[PROBLEM TO SOLVE] For the entries below, print exactly the lines between the line holding "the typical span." and the line holding "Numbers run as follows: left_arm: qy", inclusive, and nothing else.

Saved entries:
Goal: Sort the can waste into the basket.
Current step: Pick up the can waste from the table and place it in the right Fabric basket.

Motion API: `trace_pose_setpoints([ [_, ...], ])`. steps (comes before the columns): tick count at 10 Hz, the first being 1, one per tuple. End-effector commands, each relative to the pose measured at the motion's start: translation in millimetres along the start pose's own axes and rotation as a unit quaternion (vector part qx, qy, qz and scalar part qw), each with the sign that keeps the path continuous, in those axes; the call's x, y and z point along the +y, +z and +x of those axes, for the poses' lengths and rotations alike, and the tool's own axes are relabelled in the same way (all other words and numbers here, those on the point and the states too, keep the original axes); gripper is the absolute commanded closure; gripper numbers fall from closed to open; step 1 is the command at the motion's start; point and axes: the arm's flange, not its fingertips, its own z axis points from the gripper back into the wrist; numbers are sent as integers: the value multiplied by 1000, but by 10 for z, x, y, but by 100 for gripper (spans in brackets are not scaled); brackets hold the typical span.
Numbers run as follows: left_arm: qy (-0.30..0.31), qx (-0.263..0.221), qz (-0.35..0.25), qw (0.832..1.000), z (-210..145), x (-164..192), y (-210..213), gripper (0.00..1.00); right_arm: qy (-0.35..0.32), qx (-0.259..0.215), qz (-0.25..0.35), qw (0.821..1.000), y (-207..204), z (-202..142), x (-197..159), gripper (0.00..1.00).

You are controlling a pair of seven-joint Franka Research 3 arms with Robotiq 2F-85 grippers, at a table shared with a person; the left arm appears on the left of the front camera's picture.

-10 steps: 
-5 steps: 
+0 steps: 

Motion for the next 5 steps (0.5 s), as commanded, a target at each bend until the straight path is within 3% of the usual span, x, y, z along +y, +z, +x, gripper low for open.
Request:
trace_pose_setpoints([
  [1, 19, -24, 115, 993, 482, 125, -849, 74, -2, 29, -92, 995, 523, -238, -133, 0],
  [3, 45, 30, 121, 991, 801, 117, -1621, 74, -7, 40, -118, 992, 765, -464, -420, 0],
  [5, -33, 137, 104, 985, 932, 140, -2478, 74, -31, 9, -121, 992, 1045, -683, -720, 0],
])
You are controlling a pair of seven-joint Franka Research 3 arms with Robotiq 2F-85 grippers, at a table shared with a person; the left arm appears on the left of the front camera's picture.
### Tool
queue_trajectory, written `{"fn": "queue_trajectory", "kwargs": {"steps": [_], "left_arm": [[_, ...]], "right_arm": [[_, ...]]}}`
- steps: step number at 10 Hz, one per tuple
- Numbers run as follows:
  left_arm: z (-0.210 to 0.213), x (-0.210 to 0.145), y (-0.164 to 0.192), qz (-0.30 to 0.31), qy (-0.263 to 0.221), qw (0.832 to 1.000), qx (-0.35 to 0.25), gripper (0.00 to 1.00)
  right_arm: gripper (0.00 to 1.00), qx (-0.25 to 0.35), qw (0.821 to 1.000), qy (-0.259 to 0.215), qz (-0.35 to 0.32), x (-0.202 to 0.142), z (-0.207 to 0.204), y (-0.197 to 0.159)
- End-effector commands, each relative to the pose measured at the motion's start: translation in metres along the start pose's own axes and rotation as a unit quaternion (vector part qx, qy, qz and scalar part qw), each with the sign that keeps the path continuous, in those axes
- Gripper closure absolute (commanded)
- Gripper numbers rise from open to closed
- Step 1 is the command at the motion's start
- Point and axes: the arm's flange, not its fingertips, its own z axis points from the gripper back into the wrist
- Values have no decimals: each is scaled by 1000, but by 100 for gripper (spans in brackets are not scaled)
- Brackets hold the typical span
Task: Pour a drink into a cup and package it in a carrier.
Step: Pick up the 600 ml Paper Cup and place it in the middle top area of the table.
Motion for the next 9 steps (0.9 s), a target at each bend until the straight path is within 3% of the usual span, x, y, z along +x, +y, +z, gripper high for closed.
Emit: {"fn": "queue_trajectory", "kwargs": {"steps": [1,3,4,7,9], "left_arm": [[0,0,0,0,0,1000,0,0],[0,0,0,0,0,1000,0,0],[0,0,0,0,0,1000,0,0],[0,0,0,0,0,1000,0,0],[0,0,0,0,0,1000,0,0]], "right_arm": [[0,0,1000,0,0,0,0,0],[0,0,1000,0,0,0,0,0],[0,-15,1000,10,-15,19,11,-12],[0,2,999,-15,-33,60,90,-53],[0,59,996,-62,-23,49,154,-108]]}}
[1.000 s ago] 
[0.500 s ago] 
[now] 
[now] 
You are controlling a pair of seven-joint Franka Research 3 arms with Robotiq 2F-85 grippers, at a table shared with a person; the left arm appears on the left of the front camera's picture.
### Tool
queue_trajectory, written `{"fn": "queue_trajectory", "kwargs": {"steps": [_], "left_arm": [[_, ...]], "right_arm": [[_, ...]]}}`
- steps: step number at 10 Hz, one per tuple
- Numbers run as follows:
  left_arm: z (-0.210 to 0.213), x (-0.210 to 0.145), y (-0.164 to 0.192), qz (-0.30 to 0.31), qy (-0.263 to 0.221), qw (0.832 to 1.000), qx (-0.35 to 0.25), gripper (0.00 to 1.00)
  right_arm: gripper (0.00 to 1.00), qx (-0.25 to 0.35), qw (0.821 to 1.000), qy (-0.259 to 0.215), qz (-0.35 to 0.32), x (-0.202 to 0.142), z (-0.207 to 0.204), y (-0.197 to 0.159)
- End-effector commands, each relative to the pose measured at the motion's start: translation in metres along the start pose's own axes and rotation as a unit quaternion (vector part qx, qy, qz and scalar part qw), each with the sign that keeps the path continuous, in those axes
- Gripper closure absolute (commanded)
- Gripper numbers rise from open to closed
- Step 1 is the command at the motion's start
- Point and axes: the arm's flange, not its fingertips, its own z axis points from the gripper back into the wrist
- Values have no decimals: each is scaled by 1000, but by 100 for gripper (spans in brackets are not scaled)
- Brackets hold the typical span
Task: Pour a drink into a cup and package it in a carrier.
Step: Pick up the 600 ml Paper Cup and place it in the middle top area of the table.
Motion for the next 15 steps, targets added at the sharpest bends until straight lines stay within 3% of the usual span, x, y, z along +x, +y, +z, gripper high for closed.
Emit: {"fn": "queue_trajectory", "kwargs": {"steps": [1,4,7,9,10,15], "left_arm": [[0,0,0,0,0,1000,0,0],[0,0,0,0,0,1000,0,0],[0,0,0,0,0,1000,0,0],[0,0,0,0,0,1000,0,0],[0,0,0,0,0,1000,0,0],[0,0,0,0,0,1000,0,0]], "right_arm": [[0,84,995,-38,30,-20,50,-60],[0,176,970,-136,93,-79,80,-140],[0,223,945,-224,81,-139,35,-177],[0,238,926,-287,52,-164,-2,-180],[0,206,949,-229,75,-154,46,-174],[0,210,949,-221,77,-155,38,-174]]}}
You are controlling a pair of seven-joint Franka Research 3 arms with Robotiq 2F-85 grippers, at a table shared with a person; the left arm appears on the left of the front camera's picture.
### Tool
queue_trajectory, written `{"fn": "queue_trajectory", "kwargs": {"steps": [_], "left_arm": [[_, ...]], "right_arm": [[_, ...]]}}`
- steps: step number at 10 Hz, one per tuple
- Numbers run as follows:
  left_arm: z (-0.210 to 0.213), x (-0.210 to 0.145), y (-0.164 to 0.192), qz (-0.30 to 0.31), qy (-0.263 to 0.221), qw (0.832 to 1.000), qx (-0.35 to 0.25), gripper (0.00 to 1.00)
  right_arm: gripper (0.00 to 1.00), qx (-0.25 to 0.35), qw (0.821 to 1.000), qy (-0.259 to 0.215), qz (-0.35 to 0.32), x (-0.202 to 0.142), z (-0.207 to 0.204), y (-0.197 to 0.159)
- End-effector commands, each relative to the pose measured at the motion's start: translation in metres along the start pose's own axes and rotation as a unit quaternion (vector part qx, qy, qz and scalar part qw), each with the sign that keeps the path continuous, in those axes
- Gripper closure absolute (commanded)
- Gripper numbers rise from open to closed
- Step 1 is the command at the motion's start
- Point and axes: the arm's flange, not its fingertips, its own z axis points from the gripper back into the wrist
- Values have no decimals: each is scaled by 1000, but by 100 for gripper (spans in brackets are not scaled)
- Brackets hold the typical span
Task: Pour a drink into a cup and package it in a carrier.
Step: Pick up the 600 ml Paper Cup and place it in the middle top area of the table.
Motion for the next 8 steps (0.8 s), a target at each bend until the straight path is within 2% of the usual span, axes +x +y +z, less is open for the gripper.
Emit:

[ANSWER SPACE]
Motion API: `trace_pose_setpoints([ [_, ...], ])`. steps (comes before the columns): tick count at 10 Hz, the first being 1, one per tuple. End-effector commands, each relative to the pose measured at the motion's start: translation in millimetres along the start pose's own axes and rotation as a unit quaternion (vector part qx, qy, qz and scalar part qw), each with the sign that keeps the path continuous, in those axes; the call's x, y and z point along the +y, +z and +x of those axes, for the poses' lengths and rotations alike, and the tool's own axes are relabelled in the same way (all other words and numbers here, those on the point and the states too, keep the original axes); gripper is the absolute commanded closure; gripper numbers fall from closed to open; step 1 is the command at the motion's start; point and axes: the arm's flange, not its fingertips, its own z axis points from the gripper back into the wrist; numbers are sent as integers: the value multiplied by 1000, but by 10 for z, x, y, but by 100 for gripper (spans in brackets are not scaled); brackets hold the typical span.
Numbers run as follows: left_arm: qy (-0.30..0.31), qx (-0.263..0.221), qz (-0.35..0.25), qw (0.832..1.000), z (-210..145), x (-164..192), y (-210..213), gripper (0.00..1.00); right_arm: qy (-0.35..0.32), qx (-0.259..0.215), qz (-0.25..0.35), qw (0.821..1.000), y (-207..204), z (-202..142), x (-197..159), gripper (0.00..1.00).

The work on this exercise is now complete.